Gather from the material every line that contains the string "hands".

'''

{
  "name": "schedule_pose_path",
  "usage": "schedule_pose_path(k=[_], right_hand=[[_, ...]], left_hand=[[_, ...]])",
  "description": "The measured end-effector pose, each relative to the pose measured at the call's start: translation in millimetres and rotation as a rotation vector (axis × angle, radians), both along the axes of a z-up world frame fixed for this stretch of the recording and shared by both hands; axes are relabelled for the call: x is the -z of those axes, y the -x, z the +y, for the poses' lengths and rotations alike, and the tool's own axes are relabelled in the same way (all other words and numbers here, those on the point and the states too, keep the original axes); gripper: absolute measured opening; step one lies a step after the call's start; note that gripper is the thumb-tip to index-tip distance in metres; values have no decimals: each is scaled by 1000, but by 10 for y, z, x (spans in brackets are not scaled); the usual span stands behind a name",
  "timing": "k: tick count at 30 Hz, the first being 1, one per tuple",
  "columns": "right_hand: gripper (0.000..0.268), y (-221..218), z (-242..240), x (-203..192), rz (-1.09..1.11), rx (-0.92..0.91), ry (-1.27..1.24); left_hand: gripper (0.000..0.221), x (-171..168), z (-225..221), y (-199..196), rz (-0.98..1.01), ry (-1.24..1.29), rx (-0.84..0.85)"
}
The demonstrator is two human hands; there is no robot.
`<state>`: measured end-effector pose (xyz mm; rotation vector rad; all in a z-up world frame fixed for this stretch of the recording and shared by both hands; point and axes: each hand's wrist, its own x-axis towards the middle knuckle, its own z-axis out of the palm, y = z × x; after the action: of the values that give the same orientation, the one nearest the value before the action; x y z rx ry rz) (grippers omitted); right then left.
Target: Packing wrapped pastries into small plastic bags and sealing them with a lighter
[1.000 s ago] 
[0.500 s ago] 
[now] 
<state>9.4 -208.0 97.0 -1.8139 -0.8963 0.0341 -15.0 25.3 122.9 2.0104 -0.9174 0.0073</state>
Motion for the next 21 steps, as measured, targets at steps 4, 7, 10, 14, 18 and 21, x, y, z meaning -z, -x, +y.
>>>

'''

* **Result of this exercise**:
  "description": "The measured end-effector pose, each relative to the pose measured at the call's start: translation in millimetres and rotation as a rotation vector (axis × angle, radians), both along the axes of a z-up world frame fixed for this stretch of the recording and shared by both hands; axes are relabelled for the call: x is the -z of those axes, y the -x, z the +y, for the poses' lengths and rotations alike, and the tool's own axes are relabelled in the same way (all other words and numbers here, those on the point and the states too, keep the original axes); gripper: absolute measured opening; step one lies a step after the call's start; note that gripper is the thumb-tip to index-tip distance in metres; values have no decimals: each is scaled by 1000, but by 10 for y, z, x (spans in brackets are not scaled); the usual span stands behind a name",
The demonstrator is two human hands; there is no robot.
`<state>`: measured end-effector pose (xyz mm; rotation vector rad; all in a z-up world frame fixed for this stretch of the recording and shared by both hands; point and axes: each hand's wrist, its own x-axis towards the middle knuckle, its own z-axis out of the palm, y = z × x; after the action: of the values that give the same orientation, the one nearest the value before the action; x y z rx ry rz) (grippers omitted); right then left.

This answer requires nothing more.